→ **Required work**: Repeat exactly the lines below that lie between the line with "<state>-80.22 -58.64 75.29" and the line with "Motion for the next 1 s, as", counting both of those lines as part of the answer.

→ **Entries shown**:

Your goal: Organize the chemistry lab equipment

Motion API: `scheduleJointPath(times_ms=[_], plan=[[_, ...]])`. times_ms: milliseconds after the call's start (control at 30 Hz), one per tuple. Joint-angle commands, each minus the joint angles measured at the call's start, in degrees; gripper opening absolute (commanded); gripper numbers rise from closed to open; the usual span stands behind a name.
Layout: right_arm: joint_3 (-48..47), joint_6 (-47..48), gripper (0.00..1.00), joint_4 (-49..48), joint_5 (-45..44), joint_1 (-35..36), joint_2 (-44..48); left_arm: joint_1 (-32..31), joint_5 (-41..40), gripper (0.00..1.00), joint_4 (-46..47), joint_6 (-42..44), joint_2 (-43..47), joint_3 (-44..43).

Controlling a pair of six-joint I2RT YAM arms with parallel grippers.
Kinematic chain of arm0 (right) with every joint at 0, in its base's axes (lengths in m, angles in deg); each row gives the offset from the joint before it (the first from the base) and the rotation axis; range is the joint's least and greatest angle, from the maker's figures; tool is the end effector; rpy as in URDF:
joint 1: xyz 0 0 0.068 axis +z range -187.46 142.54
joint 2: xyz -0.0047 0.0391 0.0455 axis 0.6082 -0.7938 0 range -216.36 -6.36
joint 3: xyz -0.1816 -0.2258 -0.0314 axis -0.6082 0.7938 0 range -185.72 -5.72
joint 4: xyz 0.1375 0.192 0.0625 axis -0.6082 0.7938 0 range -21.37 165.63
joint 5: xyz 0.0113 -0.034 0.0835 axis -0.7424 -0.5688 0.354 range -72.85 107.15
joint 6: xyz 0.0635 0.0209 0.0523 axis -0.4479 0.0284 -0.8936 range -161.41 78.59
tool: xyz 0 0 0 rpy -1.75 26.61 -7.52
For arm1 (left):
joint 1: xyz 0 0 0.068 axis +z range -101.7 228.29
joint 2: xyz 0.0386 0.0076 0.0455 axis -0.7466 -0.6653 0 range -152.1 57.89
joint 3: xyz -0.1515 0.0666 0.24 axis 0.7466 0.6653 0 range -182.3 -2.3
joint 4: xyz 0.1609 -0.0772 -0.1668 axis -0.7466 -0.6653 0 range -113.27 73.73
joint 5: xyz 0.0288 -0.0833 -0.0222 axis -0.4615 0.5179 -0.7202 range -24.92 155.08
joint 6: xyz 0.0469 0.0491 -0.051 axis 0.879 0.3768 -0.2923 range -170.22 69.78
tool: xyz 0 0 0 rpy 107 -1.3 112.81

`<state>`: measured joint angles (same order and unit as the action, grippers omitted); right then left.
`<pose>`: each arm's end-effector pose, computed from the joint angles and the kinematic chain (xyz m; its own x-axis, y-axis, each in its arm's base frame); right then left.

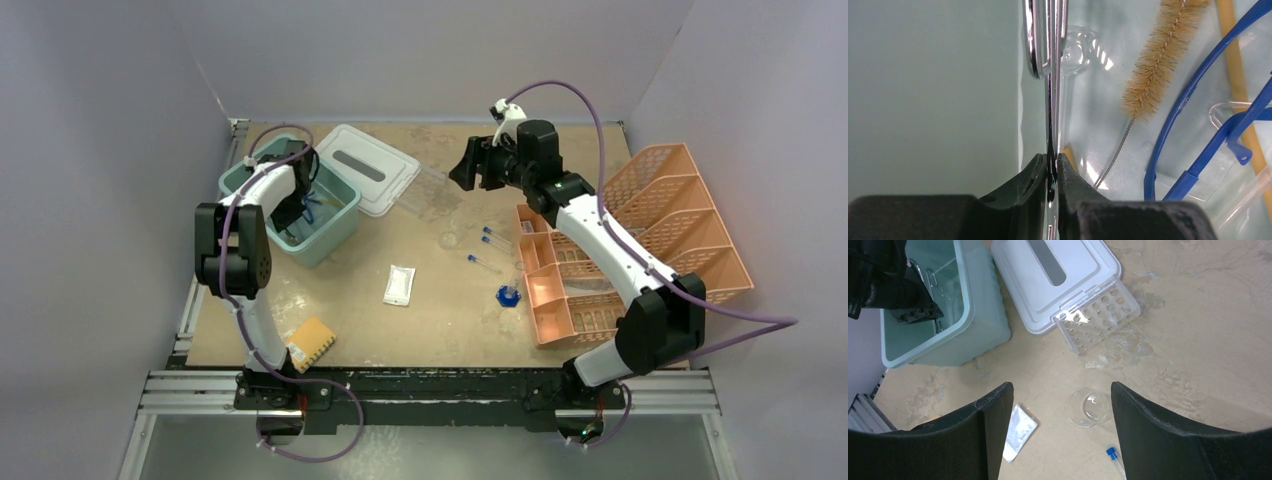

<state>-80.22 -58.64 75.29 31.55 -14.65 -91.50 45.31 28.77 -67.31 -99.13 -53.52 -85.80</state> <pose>0.3333 0.1603 0.3693 -0.4379 0.1272 -0.8900 -0.4864 0.7990 0.3535 0.3792 0.0244 0.1925 -0.5905 -0.5774 -0.5639 -0.7856 0.5713 0.2376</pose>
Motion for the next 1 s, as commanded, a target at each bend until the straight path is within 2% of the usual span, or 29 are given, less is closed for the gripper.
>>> scheduleJointPath(times_ms=[0, 200, 467, 600, 767, 867, 967], plan=[[0.5, 1.2, 0.73, -1.6, -0.9, 0.5, 3.0, 0.6, -0.6, 0.14, 0.7, -1.6, 0.4, 0.5], [0.7, 2.2, 0.75, -1.9, 0.3, 0.8, 3.5, 0.6, -1.7, 0.30, -0.8, 2.0, 2.9, -4.9], [0.4, 2.6, 0.75, -1.6, -0.2, 0.8, 3.1, 0.4, -0.2, 0.38, -4.3, 6.0, 8.7, -13.2], [-0.4, 2.6, 0.75, -0.3, -1.5, 0.7, 2.6, 0.3, 4.4, 0.40, -2.8, 8.7, 13.2, -14.6], [-1.3, 2.2, 0.75, 0.6, -2.7, 0.7, 2.0, -1.2, 15.9, 0.42, 3.7, 14.9, 20.2, -12.4], [-1.7, 0.8, 0.74, 1.7, -4.2, 0.8, 1.6, -5.1, 21.9, 0.44, 7.5, 19.1, 23.6, -11.2], [-1.5, -2.7, 0.74, 3.6, -5.0, 0.8, 1.4, -12.0, 24.3, 0.48, 9.8, 23.2, 25.6, -10.3]])
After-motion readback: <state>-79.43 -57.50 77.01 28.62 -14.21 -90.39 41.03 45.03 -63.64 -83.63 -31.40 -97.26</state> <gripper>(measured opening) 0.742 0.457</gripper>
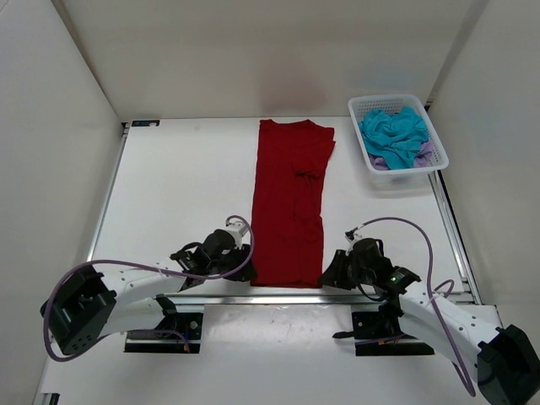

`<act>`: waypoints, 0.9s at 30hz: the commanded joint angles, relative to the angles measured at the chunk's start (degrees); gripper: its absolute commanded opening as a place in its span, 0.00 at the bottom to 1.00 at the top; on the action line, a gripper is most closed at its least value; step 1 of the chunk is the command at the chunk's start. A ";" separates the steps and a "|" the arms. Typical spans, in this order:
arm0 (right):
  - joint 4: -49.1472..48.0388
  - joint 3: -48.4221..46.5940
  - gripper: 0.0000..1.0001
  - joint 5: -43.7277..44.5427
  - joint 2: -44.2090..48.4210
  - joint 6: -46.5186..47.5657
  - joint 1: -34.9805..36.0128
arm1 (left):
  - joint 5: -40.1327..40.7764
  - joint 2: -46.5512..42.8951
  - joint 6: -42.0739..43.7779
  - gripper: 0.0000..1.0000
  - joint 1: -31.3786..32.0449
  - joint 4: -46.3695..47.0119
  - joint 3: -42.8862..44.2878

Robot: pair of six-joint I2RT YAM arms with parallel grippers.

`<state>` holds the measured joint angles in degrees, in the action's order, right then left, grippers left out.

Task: Fold and stack the t-shirts
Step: Grab the bottom of the folded rectangular tshirt with both arms

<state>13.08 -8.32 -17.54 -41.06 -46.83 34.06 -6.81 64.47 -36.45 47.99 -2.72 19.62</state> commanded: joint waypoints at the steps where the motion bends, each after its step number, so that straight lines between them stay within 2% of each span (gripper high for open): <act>1: 0.01 0.49 0.10 0.22 -0.52 -1.25 0.65 | -0.49 2.41 -0.73 0.42 1.76 1.22 0.68; 2: 0.88 -0.03 0.02 1.62 0.18 -1.68 1.35 | -0.75 2.68 -0.73 0.33 2.11 1.49 0.77; 3: 2.11 -0.38 0.00 2.33 0.62 -1.86 2.40 | -0.32 2.51 -0.91 0.23 2.63 1.93 0.69; 4: 2.73 -0.82 0.00 2.86 1.67 -2.56 4.24 | -0.14 1.98 -1.08 0.20 2.90 1.76 0.43; 7: 7.12 -1.52 0.00 4.97 5.28 -5.71 8.63 | 0.66 -1.43 -2.13 0.02 3.43 0.01 -0.63; 11: 10.03 -1.00 0.00 6.37 10.46 -13.27 16.72 | 0.92 -9.51 -2.67 0.00 5.71 -8.34 -1.68; 13: 10.12 -1.52 0.00 8.74 10.82 -17.23 23.38 | -1.88 -13.90 -5.20 0.00 5.80 -12.29 -2.82; 16: 13.01 -6.51 0.00 11.55 8.64 -16.12 24.65 | -3.21 -18.05 -4.34 0.00 3.97 -16.94 -2.66; 18: 14.16 -10.48 0.00 10.52 6.53 -10.50 19.57 | -4.26 -17.80 -2.77 0.00 1.25 -17.84 0.93; 20: 13.20 -14.52 0.00 6.22 4.94 -1.56 7.93 | -4.35 -15.61 -0.13 0.00 -1.74 -19.07 5.42; 23: 10.75 -18.04 0.00 -4.40 -0.15 10.04 -9.30 | -7.07 -10.08 4.00 0.00 -11.13 -17.85 13.58; 24: 10.04 -18.83 0.00 -5.30 -2.77 13.22 -14.76 | -7.43 -6.76 4.62 0.00 -12.55 -17.06 15.17; 25: 8.90 -20.49 0.00 -8.18 -5.93 14.91 -17.08 | -7.60 -5.07 5.41 0.00 -14.22 -16.71 17.89; 27: 6.18 -24.88 0.00 -8.13 -10.52 18.25 -21.22 | -5.51 2.29 7.00 0.00 -16.07 -15.39 22.64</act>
<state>23.16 -28.75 -20.80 -46.70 -39.40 16.78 -12.67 60.99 -33.91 34.54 -19.57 36.95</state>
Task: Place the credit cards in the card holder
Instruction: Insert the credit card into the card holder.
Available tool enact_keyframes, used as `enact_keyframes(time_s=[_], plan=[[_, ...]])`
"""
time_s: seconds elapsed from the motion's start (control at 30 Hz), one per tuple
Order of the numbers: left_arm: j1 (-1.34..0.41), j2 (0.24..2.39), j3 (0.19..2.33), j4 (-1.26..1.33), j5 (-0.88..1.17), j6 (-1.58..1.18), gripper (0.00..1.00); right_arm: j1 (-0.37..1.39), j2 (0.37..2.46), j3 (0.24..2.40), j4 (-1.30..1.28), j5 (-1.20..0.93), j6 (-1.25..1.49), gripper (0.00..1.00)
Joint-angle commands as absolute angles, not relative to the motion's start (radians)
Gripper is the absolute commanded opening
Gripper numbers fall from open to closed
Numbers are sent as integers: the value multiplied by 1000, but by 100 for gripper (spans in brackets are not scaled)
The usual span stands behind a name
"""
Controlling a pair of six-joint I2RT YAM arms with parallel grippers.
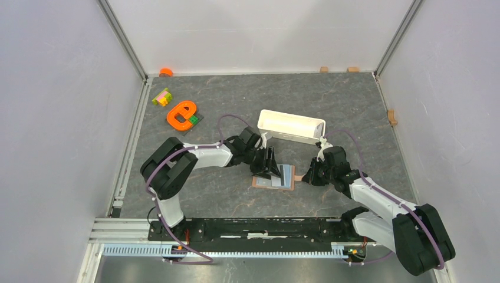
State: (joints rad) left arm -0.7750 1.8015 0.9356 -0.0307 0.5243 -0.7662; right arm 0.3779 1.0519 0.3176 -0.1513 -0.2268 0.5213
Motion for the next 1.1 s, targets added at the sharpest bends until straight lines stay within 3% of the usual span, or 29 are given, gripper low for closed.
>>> enact_keyframes(time_s=[0.0,0.8,1.07], plan=[[-794,1828,966,-5,485,-803,61,383,1058,344,-147,-227,500,0],[-880,1838,1044,101,437,-810,61,383,1034,364,-181,-179,497,0],[-866,1717,992,70,423,-807,76,380,1018,495,-352,-31,423,0]])
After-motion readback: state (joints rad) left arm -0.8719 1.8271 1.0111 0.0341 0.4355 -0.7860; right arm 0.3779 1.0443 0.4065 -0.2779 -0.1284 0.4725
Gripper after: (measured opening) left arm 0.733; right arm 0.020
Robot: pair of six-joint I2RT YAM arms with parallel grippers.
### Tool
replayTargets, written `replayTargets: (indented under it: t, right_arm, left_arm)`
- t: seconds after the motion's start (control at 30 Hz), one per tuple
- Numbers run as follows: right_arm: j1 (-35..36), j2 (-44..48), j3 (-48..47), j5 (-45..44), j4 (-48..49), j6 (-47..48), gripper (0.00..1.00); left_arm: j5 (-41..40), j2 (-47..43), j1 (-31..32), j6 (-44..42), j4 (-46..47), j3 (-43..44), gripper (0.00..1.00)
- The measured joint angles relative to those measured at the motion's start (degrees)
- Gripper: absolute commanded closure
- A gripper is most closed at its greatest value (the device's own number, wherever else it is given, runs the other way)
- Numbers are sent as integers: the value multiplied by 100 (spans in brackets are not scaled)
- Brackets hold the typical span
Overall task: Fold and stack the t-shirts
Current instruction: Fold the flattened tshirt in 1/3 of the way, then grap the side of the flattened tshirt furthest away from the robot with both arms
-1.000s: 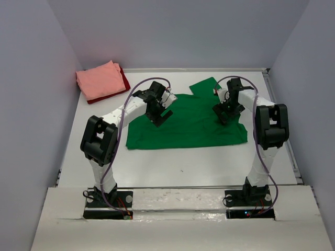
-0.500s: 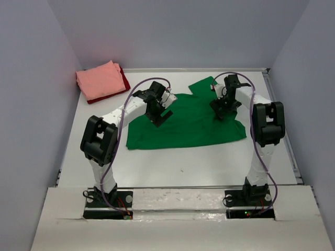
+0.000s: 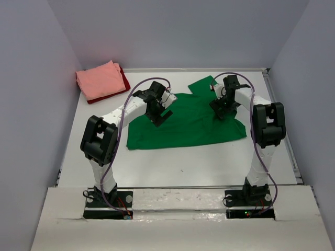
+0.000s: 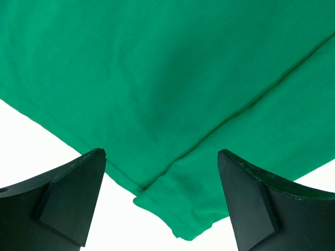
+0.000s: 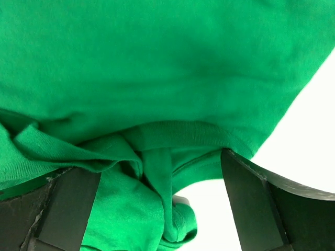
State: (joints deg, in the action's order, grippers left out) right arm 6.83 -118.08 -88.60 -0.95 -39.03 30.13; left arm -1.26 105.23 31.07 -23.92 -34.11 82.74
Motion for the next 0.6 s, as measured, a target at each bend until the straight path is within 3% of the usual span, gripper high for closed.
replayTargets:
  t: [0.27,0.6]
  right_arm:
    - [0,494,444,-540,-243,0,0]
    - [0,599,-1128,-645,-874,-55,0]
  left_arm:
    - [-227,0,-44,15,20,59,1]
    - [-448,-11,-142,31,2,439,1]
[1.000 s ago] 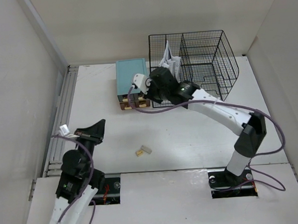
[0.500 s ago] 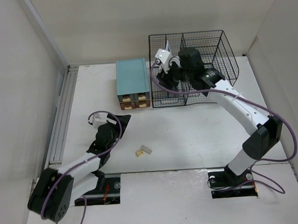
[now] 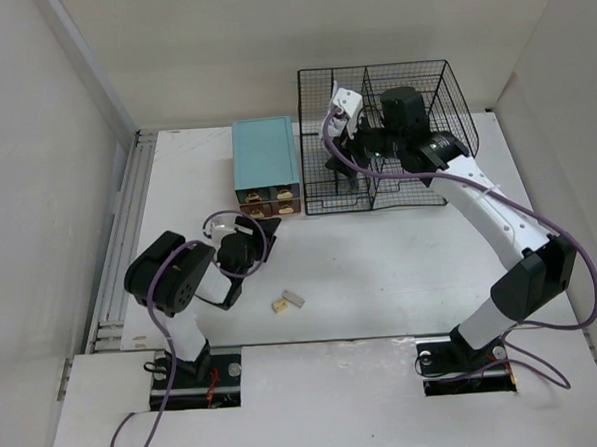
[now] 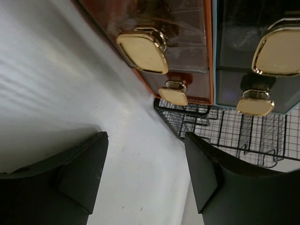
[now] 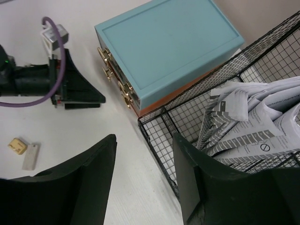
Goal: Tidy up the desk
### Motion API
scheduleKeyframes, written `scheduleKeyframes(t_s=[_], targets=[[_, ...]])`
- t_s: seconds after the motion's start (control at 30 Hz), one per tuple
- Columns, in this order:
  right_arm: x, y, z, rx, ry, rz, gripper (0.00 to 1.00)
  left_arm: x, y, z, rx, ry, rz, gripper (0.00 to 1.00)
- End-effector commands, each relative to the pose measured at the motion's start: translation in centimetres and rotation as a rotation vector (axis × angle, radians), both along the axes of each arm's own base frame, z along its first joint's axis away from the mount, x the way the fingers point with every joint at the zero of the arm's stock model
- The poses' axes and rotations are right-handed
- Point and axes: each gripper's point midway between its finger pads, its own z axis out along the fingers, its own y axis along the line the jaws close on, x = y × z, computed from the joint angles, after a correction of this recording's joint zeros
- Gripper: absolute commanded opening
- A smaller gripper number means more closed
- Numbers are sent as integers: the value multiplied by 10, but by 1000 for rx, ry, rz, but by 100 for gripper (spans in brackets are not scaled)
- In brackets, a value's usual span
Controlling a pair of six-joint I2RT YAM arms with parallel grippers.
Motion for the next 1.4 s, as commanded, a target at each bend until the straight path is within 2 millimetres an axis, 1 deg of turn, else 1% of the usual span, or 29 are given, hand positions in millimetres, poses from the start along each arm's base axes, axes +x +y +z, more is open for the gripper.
scheduleKeyframes(t_s=[0.0,0.07,0.13,0.17,0.27,0.3,0.33,0.37,0.43,0.5,0.57,0.67,0.7,0.77,0.83,0.87,0.9,0.93,0.97,1.0,1.03,1.1,1.13,1.17,1.2,1.23,1.27,1.3,1.37], targets=[[-11,2,29,76,-56,49,57,22,-19,51,-136,-194,-7,64],[-13,3,25,75,-44,57,57,26,-24,45,-152,-189,-1,64],[-15,4,25,79,-42,67,57,34,-26,48,-172,-212,9,64],[-15,4,25,79,-42,67,57,38,-26,41,-179,-192,22,64],[-16,5,22,78,-32,75,57,47,-32,43,-194,-202,33,64],[-16,5,22,78,-32,75,57,50,-32,39,-189,-198,42,64],[-17,5,18,74,-24,75,57,56,-32,45,-195,-216,58,64],[-17,5,18,74,-24,75,57,56,-30,39,-194,-202,71,64],[-17,6,16,78,-22,83,57,61,-29,35,-190,-200,83,58],[-19,5,19,81,-30,83,57,67,-31,39,-202,-205,96,49],[-19,5,20,81,-30,83,57,66,-30,32,-191,-188,96,34],[-19,5,20,81,-30,83,57,67,-29,33,-200,-186,109,23],[-20,6,20,85,-28,92,57,68,-27,33,-198,-188,120,16],[-21,6,16,81,-20,91,57,68,-29,36,-206,-197,110,8],[-23,7,16,85,-18,102,57,60,-29,33,-205,-193,101,1],[-23,7,12,81,-8,102,57,56,-27,34,-207,-197,101,1],[-28,10,13,90,-11,143,57,47,-34,40,-217,-206,76,0],[-32,11,5,80,17,162,58,33,-32,31,-212,-175,68,0],[-34,12,4,74,10,185,58,24,-33,31,-221,-169,56,0],[-36,14,2,74,11,210,58,12,-39,40,-261,-183,39,0],[-37,13,-1,66,16,213,58,-6,-35,29,-253,-144,27,0],[-41,18,-6,52,14,247,60,-23,-34,34,-282,-146,27,0],[-45,20,-8,48,24,256,60,-36,-40,35,-296,-138,3,0],[-45,20,-8,48,24,256,60,-47,-37,30,-296,-110,3,0],[-48,22,-9,39,23,270,61,-54,-39,27,-288,-97,-11,2],[-47,23,-14,36,32,270,61,-56,-38,29,-300,-95,-7,2],[-50,26,-12,35,34,279,63,-60,-40,32,-306,-100,-18,4],[-48,27,-17,27,38,282,65,-60,-40,32,-306,-100,-18,9],[-49,30,-18,24,45,291,68,-60,-38,25,-281,-80,-24,36]])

→ **Answer to the exercise**:
<state>-80.22 -58.64 75.29 31.55 -14.65 -91.50 45.31 28.77 -67.31 -99.13 -53.52 -85.80</state> <pose>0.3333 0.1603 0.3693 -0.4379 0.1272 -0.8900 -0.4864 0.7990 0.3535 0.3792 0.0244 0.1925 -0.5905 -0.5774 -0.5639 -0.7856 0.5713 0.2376</pose>
Motion for the next 1 s, as commanded, a target at each bend until the straight path is within 2% of the usual span, or 29 are given, less is closed for the gripper.

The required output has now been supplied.